_PROBLEM DESCRIPTION:_
Among the records below, find the line that has "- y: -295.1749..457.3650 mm"; from there, give the lines again exactly, and stop after the line that has "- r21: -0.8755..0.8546".

■ ■ ■ ■ ■

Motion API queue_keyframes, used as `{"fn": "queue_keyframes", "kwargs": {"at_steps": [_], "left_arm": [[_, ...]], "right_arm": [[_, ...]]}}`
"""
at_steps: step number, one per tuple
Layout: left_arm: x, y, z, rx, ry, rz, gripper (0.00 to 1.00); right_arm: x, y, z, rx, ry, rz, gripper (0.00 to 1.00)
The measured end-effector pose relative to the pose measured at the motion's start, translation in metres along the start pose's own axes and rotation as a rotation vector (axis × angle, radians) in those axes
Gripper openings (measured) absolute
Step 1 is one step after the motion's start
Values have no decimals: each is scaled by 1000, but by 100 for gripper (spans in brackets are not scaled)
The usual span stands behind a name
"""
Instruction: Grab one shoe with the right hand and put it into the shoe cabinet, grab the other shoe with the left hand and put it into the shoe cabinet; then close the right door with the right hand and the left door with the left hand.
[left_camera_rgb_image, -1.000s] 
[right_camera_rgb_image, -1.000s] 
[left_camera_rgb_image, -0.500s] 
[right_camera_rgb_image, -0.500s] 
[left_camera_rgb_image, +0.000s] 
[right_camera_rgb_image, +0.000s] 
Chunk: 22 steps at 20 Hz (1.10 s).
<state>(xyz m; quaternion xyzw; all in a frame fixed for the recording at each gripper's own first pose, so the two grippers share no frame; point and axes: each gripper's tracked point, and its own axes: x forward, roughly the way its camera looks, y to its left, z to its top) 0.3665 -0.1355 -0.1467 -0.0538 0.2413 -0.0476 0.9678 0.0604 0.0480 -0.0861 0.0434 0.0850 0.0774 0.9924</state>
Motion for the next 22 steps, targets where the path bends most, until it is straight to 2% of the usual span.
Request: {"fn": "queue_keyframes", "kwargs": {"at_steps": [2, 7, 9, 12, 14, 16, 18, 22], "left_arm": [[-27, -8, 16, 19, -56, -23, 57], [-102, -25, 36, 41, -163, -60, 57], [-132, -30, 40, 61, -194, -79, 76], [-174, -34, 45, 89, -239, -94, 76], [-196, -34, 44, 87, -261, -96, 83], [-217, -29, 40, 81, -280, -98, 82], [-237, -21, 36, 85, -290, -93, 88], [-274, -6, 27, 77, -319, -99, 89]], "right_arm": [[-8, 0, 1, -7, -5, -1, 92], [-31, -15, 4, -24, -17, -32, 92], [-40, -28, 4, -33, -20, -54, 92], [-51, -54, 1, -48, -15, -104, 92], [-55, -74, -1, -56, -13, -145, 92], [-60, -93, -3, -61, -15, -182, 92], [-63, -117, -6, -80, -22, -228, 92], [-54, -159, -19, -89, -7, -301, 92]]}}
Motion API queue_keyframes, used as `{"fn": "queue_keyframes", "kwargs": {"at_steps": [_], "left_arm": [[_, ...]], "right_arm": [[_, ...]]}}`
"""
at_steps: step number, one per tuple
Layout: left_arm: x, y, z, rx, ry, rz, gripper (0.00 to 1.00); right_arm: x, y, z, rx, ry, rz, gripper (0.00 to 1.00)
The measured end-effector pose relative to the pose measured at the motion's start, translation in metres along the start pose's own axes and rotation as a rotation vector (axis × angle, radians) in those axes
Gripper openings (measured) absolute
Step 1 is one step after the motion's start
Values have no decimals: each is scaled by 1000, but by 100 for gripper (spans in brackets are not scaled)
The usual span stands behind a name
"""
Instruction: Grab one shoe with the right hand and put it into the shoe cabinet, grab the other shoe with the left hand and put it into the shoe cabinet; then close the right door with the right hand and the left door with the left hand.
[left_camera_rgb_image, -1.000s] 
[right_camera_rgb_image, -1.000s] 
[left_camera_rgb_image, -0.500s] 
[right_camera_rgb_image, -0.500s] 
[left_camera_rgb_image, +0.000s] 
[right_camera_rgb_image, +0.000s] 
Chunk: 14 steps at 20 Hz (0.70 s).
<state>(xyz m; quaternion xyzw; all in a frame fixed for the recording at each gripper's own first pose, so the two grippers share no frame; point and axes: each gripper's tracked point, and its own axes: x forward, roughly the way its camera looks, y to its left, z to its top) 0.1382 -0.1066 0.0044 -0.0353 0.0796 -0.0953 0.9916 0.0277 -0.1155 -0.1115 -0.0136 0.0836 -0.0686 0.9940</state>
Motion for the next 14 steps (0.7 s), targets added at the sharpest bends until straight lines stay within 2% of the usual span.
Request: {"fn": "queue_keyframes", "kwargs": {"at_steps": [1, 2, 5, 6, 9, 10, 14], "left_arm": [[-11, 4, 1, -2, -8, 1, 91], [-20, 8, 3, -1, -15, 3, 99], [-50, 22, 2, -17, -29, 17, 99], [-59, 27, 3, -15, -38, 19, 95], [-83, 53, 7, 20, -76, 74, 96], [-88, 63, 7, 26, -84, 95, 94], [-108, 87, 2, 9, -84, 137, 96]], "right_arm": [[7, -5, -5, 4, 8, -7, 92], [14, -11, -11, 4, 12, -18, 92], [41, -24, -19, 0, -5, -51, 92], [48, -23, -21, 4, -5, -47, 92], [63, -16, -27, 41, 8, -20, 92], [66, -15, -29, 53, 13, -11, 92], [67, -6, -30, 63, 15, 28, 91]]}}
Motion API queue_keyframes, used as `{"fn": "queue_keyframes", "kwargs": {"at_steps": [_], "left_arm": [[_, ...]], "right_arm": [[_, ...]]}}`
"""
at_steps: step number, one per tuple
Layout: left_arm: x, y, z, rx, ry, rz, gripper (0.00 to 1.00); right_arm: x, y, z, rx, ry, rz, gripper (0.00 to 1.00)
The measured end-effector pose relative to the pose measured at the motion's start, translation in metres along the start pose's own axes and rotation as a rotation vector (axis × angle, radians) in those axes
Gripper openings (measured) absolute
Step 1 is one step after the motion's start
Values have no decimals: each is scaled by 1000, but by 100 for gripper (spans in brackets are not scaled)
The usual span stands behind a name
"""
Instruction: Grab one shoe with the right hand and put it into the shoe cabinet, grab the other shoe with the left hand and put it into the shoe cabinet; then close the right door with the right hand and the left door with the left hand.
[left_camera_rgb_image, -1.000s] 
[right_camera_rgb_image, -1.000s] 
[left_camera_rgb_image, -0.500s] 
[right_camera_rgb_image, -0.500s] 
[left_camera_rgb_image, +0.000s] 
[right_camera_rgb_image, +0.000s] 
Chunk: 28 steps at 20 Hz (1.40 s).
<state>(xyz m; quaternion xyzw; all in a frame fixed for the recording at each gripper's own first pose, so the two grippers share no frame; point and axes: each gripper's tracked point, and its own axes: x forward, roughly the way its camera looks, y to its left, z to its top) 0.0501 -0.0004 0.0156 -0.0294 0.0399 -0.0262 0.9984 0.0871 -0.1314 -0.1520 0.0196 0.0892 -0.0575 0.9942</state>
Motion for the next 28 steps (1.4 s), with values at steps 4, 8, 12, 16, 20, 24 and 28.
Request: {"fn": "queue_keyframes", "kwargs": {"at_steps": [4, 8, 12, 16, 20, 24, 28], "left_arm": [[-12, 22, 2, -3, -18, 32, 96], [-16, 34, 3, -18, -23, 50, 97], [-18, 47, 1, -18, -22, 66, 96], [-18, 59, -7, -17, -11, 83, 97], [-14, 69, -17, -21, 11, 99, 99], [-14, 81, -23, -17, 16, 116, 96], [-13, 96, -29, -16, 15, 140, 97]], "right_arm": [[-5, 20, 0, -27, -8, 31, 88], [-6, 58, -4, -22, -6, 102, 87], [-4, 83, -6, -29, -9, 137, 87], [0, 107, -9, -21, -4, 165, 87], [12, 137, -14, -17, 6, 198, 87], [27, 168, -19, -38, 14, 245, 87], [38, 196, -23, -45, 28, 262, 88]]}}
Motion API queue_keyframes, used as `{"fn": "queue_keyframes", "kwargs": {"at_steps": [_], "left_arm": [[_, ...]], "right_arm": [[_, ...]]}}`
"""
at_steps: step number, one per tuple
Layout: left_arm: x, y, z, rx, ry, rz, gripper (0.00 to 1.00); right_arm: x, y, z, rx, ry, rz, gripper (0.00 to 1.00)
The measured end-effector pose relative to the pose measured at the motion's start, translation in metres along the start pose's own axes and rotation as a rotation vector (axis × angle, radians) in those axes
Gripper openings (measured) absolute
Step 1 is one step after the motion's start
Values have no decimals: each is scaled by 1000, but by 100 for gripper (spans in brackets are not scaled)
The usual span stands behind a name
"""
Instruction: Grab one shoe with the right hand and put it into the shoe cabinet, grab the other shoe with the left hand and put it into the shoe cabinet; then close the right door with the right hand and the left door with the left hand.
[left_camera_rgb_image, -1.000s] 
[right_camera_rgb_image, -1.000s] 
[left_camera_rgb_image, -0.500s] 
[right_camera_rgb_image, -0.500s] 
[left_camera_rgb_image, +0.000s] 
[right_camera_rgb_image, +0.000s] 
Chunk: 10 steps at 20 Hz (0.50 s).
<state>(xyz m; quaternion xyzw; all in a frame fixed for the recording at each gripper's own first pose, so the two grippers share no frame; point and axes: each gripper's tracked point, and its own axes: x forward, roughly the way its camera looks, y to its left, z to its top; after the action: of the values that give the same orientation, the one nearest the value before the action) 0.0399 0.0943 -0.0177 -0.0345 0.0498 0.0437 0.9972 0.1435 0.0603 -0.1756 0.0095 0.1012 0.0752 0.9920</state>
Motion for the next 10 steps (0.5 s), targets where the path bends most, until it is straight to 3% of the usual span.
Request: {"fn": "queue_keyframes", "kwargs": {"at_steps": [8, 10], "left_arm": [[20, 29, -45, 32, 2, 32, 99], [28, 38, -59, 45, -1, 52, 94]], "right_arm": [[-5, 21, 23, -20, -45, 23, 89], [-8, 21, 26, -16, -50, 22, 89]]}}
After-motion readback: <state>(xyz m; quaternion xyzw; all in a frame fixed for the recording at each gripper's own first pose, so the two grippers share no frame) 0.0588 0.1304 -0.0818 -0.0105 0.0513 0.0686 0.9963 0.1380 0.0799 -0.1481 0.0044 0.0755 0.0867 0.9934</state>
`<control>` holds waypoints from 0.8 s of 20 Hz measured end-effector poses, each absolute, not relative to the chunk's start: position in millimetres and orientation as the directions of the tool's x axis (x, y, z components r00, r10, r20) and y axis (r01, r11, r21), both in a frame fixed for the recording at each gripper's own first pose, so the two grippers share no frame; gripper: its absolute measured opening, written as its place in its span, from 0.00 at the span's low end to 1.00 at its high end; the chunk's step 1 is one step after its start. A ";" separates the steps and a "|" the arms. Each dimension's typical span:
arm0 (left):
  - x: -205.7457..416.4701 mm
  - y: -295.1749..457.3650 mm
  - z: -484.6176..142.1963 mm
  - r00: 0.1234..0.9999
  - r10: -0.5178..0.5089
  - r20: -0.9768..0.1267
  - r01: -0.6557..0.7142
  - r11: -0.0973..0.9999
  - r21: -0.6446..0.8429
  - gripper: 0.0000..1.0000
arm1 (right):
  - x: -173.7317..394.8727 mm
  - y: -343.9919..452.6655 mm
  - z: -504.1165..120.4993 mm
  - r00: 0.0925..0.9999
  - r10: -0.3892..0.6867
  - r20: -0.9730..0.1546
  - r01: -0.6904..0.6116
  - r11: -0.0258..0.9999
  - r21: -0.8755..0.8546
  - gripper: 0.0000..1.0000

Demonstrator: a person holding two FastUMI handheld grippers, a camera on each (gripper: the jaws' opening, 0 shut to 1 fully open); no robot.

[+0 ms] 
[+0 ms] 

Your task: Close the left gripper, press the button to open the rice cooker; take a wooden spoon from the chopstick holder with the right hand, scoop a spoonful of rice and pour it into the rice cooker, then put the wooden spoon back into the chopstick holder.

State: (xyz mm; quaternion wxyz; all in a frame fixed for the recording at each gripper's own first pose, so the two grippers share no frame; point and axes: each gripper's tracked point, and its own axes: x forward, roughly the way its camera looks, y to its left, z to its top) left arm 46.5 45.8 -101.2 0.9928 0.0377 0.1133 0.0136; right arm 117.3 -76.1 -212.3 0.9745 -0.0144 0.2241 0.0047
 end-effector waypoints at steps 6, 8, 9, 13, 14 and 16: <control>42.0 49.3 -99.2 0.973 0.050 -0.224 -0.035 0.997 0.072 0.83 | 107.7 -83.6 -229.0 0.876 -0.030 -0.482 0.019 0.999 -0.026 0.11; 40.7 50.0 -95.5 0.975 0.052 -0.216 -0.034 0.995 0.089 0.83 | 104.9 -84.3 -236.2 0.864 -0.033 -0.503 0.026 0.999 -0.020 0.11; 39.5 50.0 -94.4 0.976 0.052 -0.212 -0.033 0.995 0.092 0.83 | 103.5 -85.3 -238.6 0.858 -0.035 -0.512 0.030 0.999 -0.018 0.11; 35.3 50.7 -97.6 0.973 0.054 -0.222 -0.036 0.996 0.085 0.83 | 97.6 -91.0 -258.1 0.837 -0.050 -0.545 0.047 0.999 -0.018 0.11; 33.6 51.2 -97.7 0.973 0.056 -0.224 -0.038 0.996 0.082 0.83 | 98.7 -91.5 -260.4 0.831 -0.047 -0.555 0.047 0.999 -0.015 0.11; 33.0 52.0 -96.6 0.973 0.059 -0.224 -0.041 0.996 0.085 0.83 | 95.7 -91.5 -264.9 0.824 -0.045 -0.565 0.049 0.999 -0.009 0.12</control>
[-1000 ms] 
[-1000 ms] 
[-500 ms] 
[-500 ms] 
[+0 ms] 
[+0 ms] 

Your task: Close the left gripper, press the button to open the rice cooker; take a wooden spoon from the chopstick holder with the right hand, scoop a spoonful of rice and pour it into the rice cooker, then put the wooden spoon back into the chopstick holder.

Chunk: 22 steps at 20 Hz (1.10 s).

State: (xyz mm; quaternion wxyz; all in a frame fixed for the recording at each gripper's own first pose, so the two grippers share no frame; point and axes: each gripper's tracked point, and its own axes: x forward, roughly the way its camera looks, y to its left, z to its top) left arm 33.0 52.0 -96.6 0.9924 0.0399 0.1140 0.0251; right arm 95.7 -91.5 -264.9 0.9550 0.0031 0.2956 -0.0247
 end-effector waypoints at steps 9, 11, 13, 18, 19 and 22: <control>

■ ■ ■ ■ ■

_RESPONSE TO THIS TASK:_
  - y: -295.1749..457.3650 mm
  - z: -484.6176..142.1963 mm
  - r00: 0.1234..0.9999
  - r10: -0.5178..0.5089
  - r20: -0.9768..0.1267
  - r01: -0.6557..0.7142
  - r11: -0.0973..0.9999
  - r21: -0.6446..0.8429
  - gripper: 0.0000..1.0000
arm1 (right):
  - x: -173.7317..394.8727 mm
  - y: -343.9919..452.6655 mm
  - z: -504.1165..120.4993 mm
  - r00: 0.0925..0.9999
  - r10: -0.3892..0.6867
  - r20: -0.9730..0.1546
  - r01: -0.6904..0.6116
  - r11: -0.0258..0.9999
  - r21: -0.8755..0.8546

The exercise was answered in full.